USA Networks Almost Gets It

Margaret and I have really been enjoying both Monk and Psych on USA Network this summer. During our viewing, I noticed that the characters from Monk and Psych have blogs on USA’s website. Being a Web 2.0 kind of guy, I thought I would take a look.

What I saw was very good for a TV network. First, they do a pretty good job of promoting the website during the show (even though the little things floating in the corners during the show can be quite annoying). There is streaming content that supplements what you see in the show (Extra “Psych-outs” from Psych, for example). And blog entries from the characters on the show.

Now the problems. The blog entries could have been more interesting if they actually supplemented story-lines from the shows. At least the ones I read really had nothing to do with specific episodes, but rather were general things that the characters could have written at any time. And here is where I really got frustrated. Hoping that I just had a bad sampling of entries, I went to subscribe (using RSS) to the blog so I could keep reading it. They don’t support RSS.

With so many things supporting RSS subscriptions (comics, youtube.com, weather reports and alerts, package tracking, and all the blogs I read), I don’t have time to go and check a website every day to read only moderately interesting content. I won’t do it, and I doubt many other people would.

Website’s need to understand that we are no longer in the 1990’s. We have better technology to keep track of dynamically changing websites like blogs. And people are adopting it. Properly setup RSS subscriptions generate revenue by either embedded advertising or by driving people to your website. I just wish USA Networks knew that.

Lost on ABC

After hearing all the rave reviews, Margaret and I have started watching lost. She says she pretty hooked on it, but I’m still reserving judgment. It is intriguing to watch and is certainly entertaining. I’m still waiting for that one episode that just hooks me on the show. Even without being hooked, it is still interesting enough to watch every week.

Spy Stuff

Margaret and I watched the Bourne Supremacy with Matt Damon this week. Ok movie. The “shakey-cam” effect really made you think you were part of the action. Not much of a plot and not much dialogue. Quite a bit of action to make up for all that (and a pretty extended car chase). Worth the rental.

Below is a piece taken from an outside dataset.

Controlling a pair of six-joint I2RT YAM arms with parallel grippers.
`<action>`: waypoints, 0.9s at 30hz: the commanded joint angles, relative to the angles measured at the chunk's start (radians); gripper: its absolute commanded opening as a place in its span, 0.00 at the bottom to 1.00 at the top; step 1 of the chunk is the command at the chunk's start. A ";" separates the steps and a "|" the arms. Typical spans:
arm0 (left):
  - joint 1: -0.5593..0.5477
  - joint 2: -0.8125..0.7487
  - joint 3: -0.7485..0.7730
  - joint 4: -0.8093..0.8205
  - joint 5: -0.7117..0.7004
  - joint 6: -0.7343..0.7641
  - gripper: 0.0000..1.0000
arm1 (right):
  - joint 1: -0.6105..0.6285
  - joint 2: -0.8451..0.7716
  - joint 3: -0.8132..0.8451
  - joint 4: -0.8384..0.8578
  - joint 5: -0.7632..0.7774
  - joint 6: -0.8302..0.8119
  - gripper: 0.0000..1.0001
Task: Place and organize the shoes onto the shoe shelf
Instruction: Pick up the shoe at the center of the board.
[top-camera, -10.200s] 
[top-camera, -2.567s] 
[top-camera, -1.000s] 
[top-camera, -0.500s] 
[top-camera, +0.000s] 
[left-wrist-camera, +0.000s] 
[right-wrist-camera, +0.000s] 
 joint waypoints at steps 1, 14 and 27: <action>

If you like spy stuff, MI-5 Season 2 DVD just came out this week. It’s a BBC show that appears on A&E here. But remember that on the Beeb, they have 60 minutes of drama instead of the 42 (if you’re lucky) minutes on American TV. So skip it on A&E (you’ll just get confused) and pick up the DVD’s. Margaret and I have season 1 on DVD.

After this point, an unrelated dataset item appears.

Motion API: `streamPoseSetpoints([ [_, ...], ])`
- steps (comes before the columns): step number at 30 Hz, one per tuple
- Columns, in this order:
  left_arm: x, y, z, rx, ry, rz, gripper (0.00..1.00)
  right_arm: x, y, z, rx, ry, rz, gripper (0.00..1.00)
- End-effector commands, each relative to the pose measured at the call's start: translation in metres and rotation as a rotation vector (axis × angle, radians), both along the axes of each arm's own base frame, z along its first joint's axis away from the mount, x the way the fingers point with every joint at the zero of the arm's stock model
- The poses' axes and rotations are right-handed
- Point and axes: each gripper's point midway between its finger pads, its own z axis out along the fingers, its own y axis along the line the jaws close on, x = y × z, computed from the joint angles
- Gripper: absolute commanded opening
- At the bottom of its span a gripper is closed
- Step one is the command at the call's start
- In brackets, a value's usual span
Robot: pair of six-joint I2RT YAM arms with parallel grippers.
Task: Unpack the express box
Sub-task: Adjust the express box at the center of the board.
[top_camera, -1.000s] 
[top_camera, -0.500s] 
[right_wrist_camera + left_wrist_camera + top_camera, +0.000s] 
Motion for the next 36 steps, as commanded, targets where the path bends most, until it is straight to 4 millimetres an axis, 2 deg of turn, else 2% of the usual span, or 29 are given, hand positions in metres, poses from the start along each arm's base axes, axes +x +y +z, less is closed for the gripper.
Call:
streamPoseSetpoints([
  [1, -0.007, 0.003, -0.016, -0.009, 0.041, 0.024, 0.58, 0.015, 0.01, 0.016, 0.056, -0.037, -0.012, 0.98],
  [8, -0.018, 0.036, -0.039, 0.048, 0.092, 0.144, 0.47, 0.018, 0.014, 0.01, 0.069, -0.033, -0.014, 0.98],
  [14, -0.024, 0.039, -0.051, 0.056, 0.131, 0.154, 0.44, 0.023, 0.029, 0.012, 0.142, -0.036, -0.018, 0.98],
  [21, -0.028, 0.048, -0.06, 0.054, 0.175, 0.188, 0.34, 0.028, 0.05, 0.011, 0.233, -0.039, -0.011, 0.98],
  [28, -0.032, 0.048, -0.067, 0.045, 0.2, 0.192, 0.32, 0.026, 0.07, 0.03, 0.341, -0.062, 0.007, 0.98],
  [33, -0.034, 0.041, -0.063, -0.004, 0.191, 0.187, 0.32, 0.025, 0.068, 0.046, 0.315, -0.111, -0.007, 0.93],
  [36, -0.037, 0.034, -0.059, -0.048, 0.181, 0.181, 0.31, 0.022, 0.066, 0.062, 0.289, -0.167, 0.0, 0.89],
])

We are into week 2 of Alias and things just keep getting better. I love the name of their new club (APO: Authorized Personnel Only) and they seem to be concentrating more on the things people love about the show (ie. Jennifer Garner, Michael Vartan, and doing spy things) and less about mystical artifacts.

TV Shows that don’t know how to end.

There is a problem with a lot of TV Shows today, they don’t seem to know how to end an episode. Instead of ending like a good TV show, they give us a minute or two of music playing as they some wrap up is happening.

It seems to me that it is just a case of lazy writers who don’t know how to end an episode. They only have to write 41 minutes of dialogue. If you end the episode with 2 minutes of music, that’s only 39 minutes of dialogue, but I’m guessing the writers get paid the same.

I am sure that those 2 minutes make great cinematography, but I don’t care. They don’t resolve anything. They don’t serve to advance the plot of the episode/series and they don’t serve to do any character development. Basically, it is 2 minutes of padding to make their promised 41 minutes.